Task statement: Copy exactly the lines from the start of the material through the line with "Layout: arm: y". Pictures stay out of the copy.

Collected data:
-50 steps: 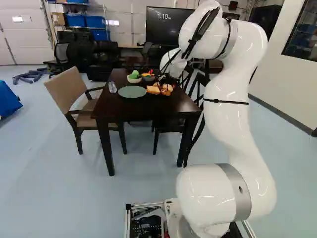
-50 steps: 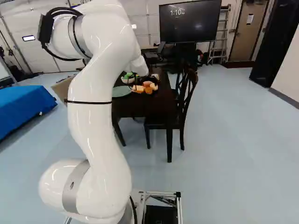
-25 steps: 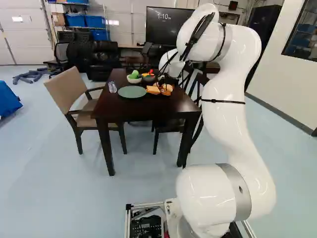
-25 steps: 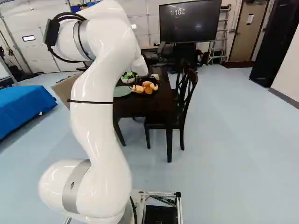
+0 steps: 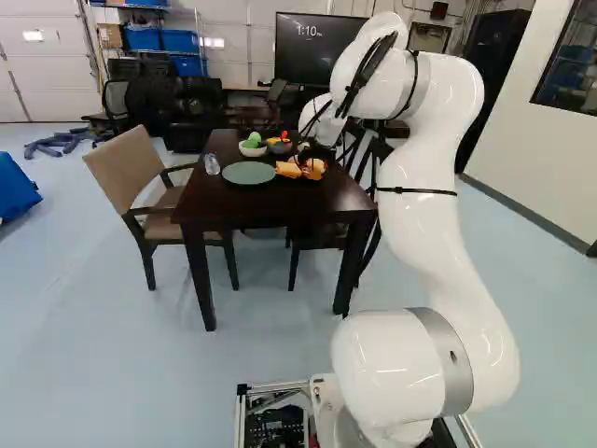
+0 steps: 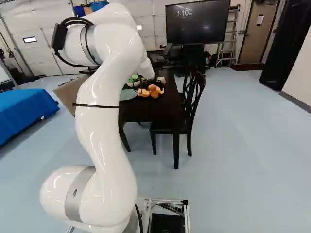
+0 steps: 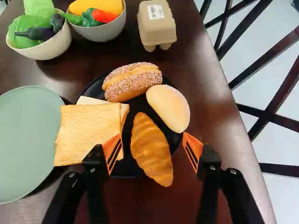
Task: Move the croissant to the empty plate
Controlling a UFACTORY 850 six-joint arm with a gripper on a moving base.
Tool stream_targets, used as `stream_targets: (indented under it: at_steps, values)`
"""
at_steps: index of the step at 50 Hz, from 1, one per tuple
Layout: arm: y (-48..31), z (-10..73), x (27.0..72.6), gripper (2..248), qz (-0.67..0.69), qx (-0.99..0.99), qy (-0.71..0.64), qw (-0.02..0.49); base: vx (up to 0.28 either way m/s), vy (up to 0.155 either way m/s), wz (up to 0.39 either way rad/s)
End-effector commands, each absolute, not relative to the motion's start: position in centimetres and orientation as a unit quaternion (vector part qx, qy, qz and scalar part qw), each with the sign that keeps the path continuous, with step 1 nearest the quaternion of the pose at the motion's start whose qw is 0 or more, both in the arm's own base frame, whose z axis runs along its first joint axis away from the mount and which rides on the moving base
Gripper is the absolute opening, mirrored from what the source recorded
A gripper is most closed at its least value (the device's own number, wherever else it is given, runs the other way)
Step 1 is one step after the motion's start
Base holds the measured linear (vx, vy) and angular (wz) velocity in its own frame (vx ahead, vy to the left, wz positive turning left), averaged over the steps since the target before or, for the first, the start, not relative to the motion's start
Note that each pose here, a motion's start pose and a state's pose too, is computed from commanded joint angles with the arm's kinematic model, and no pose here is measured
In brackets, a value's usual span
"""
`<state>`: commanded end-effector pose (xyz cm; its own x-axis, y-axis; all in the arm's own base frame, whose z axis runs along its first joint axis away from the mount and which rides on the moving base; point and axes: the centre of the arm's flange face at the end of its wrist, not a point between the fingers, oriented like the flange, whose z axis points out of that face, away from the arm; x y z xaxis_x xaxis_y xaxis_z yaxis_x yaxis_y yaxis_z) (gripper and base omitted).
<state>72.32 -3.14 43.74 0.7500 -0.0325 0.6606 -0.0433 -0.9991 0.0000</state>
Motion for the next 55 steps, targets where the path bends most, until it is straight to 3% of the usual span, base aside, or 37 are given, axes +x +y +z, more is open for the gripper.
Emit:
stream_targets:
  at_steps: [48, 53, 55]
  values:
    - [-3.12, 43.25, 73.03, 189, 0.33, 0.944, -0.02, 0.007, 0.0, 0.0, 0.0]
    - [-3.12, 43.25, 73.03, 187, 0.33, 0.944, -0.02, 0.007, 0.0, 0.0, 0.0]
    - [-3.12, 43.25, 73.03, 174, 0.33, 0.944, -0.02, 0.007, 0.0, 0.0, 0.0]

Answer area:
-50 steps: 
-50 steps: 
-25 steps: 
-25 steps: 
+0 steps: 
+0 steps: 
+0 steps: 
Task: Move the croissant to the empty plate
Controlling a UFACTORY 850 six-joint arm with a gripper on a moving base.
Tool stream_targets, used as `stream_targets: (indented under it: at_steps, values)`
"""
at_steps: index of the step at 50 Hz, from 1, one per tuple
Layout: arm: y (-48..31), z (-10..73), x (27.0..72.6), gripper (2..248), qz (-0.67..0.69), qx (-0.99..0.99), qy (-0.71..0.64), qw (-0.02..0.49); base: vx (up to 0.28 either way m/s), vy (up to 0.155 either way m/s), wz (up to 0.39 either way rad/s)

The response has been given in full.